TASK BRIEF →
The lines to find are those in the entries that hold the word "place"; copy every one of them.

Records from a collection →
────────────────────────────────────────

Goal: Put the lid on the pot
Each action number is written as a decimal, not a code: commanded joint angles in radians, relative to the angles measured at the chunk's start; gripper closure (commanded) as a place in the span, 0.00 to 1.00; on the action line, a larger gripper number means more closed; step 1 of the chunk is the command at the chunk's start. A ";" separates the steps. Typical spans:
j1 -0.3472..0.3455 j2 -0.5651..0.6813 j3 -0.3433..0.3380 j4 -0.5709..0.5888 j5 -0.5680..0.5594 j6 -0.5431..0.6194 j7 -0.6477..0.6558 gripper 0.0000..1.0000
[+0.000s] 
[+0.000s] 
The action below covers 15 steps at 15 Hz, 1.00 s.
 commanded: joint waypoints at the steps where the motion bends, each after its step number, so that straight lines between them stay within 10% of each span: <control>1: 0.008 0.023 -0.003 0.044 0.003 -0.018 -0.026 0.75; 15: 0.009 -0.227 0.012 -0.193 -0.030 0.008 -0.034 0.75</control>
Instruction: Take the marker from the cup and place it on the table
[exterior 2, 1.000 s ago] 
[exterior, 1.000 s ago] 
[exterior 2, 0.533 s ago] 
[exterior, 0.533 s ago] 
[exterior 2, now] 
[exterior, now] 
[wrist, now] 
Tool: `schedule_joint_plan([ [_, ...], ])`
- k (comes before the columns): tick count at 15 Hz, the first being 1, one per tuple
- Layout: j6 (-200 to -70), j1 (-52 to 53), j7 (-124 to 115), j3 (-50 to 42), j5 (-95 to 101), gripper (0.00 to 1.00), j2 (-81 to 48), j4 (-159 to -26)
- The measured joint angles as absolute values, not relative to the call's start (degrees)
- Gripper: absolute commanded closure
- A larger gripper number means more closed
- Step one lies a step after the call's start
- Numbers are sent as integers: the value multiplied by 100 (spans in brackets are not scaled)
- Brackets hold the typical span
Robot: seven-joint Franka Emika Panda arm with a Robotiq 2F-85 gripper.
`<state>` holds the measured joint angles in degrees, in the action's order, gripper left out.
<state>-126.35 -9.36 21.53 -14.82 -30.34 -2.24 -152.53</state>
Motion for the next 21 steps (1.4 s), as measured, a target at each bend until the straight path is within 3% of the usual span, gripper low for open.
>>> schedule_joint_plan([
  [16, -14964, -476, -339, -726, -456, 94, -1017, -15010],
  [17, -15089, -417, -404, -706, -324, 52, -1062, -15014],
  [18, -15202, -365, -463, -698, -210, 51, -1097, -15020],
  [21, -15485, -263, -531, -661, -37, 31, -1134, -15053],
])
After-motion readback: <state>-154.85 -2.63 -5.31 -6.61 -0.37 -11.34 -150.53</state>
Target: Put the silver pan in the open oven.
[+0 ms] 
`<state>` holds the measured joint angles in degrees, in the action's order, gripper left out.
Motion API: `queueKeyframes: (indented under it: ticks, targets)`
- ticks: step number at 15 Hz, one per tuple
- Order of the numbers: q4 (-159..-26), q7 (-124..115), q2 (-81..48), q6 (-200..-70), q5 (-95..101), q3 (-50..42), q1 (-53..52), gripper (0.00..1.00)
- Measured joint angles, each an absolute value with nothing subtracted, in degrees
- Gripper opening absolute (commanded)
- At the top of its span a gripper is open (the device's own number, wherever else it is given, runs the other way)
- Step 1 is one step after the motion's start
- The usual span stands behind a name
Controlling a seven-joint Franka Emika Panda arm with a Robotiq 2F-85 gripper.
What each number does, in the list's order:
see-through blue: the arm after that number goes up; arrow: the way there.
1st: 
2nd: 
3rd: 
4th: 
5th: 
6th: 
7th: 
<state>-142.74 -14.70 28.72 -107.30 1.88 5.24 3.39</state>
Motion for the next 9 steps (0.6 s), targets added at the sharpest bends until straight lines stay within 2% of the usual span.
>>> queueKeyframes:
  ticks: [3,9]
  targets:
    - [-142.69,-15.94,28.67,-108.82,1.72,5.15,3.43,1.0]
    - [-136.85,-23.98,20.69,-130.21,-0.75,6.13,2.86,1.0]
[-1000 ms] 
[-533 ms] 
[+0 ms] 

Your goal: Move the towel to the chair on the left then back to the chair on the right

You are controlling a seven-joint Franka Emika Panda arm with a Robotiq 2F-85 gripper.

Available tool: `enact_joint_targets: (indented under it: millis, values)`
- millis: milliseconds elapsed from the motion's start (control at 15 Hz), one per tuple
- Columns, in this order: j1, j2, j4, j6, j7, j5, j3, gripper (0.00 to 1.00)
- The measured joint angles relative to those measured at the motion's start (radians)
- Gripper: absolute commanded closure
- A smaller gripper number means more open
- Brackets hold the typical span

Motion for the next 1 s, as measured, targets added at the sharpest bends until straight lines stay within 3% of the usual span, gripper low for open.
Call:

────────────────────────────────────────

TASK RESULT →
Each action number is written as a decimal, not a code: commanded joint angles in radians, relative to the angles measured at the chunk's start; gripper closure (commanded) as a place in the span, 0.00 to 1.00; on the action line, a larger gripper number means more closed; step 1 of the chunk is the command at the chunk's start. A ";" separates the steps. Typical spans:
Instruction: Take the marker from the cup and place it on the table

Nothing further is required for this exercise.